The breakfast club was to say the least a boring 800s movie. But it was a good movie for the purpose of analysis. Simply put, it will not be on my list of movies to rent next time that I am at the rental store. I chose to explain the points of view of Andrew, the jock, and Allison the loner/quite person. I will also be making use of the key terms Clique Groups, and Identity Crisis.
At the start of the movie, Allison was a person off in a corner by herself. She didn’t talk to anyone, she knew that she had a “place” in the society of school. This society of school, also know as clique groups, takes place at many schools, the one in the movie and most of all Richland High School. Like our school, this one has very many clique groups.
In fact in the group of students in Saturday school, each clique group had a representative if you will. Allison knew that in the minds of others she was a loser because she was not popular and not pretty. So, we have here a girl who doesn’t think that she is pretty, and rates herself lower because of that. They don’t look at her personality or her inner being, but her outward appearance. She thinks that she is ugly because of what everyone else thinks. She has a low self-image and self-esteem simply because of what others think.

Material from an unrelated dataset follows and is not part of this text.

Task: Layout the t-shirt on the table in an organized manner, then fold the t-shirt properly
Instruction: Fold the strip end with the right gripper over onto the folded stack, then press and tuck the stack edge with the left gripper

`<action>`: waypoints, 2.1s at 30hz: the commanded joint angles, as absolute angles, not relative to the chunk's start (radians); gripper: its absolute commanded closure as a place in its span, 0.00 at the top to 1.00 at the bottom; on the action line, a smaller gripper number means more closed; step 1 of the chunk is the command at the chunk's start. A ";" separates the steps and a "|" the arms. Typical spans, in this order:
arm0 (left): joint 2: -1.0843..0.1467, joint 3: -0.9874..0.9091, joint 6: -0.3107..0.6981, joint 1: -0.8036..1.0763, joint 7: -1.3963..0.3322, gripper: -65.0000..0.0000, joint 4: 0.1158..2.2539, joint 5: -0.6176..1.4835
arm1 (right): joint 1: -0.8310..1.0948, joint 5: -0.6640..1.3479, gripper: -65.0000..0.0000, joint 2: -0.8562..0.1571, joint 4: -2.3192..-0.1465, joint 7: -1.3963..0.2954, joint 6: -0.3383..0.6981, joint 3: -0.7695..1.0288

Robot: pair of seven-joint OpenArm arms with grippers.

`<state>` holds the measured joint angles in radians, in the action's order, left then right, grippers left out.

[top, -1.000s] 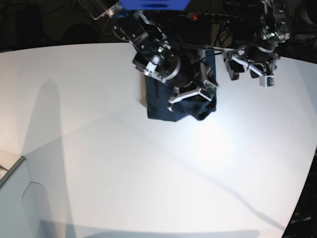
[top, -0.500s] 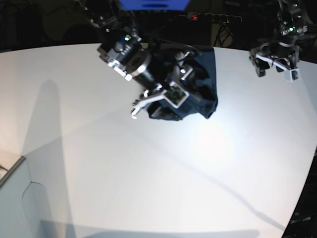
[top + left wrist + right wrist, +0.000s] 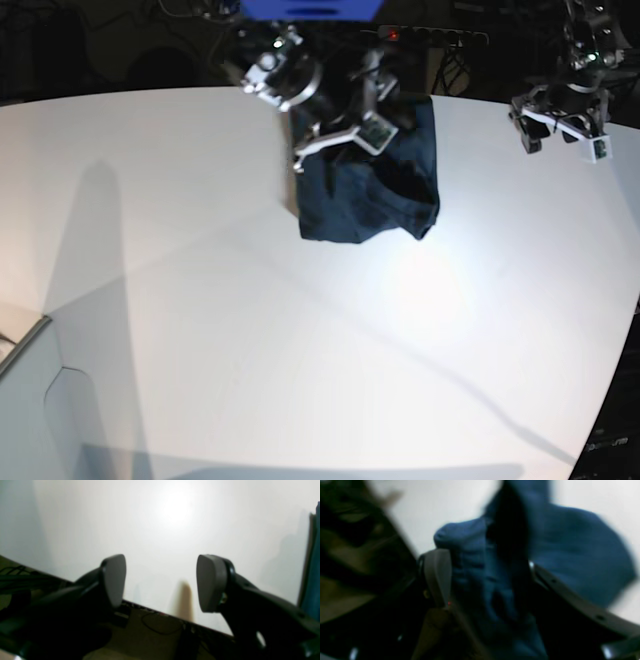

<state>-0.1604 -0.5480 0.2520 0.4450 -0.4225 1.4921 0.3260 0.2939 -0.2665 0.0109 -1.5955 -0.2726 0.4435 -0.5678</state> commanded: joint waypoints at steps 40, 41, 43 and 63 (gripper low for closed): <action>-0.016 -0.593 0.255 0.377 -0.654 0.66 1.810 0.335 | 0.209 -0.277 0.59 0.005 -1.794 -0.255 0.440 -0.360; -0.016 -0.570 0.255 0.378 -0.654 0.66 1.814 0.335 | 0.200 -0.277 0.59 0.007 -1.793 -0.257 0.440 -0.343; -0.015 -0.524 0.255 0.383 -0.654 0.66 1.831 0.335 | 0.188 -0.277 0.59 0.008 -1.793 -0.259 0.438 -0.317; 0.041 -0.225 0.249 0.329 -0.653 0.66 1.862 0.334 | 0.104 -0.277 0.59 0.005 -1.748 -0.259 0.440 -0.094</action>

In order to overcome this, she has to not let the opinions of others interfere with her thinking. This is very much easier said than done. In the middle of the movie, Andrew began to notice that she was in need and want of attention. She went so far as to make up stories, and say that she was a pathological lier, just to get people to pay more attention to her. She also did some very different things that I have never seen any normal girl do.
Usually, a girls purse is a private object that carries personal items. Eve never seen any girl just literally dump all of the contents out of her purse and onto the couch. To me, she needed some attention. I believe before this scene, Allison told us that her family life was a mess. Obviously Andrew answered her subliminal cries for attention. He came down to her level, and saw that she was a normal girl, but that she let everyone else judge her, and he took the opinions of others before he went and spent time with her and saw what she really was like.
Lets switch our view to Andrew. This is a guy who in the eyes of others was a stud. He was considered to be cool, hip, and handsome. More than likely he had every girl all over him. He thought that he was the total reverse of the afore mentioned Allison. He had friends, but what everyone didn’t know was that his family life was as bad as Allisons.
However, it was in other ways. His dad pushed him to be the best and not to lose a single game, match or whatever sport he was participating in. This in my opinion drove him almost to the edge. When he saw that Allison was in the same situation that he was in, he was amazed because he thought oh, shells much more different than I am. He had peer pressure to succeed, he was in a clique with tons of other popular people just because of his success as an athlete. What they didn’t know was that he was really unhappy, just as Allison was. He could have had all the friends in the world, but it would have never filled this void in his heart.
The moral of the story? Well, obviously don’t judge a book by its cover to use and old cliché. These concepts have been discussed by leading researchers all around the world for ages. Philosophers, Psychologists and Psychiatrists have analyzed just about everything. In my opinion sometimes they have gone too far. In this case of the Breakfast Club, not just the two characters that I pointed out were struggling with peer pressure, an identity crisis, or belonging to a clique group. It was all of them.
The underlying theme that I think that the director or writer was getting at was the fact that no matter how many friends you have, or don’t have, no matter how much money you have, or don’t have, everyone still has the same problems. These problems are the same problems that my parents had, and the same problems we have today, and more than likely the exact same problems that my kids will have.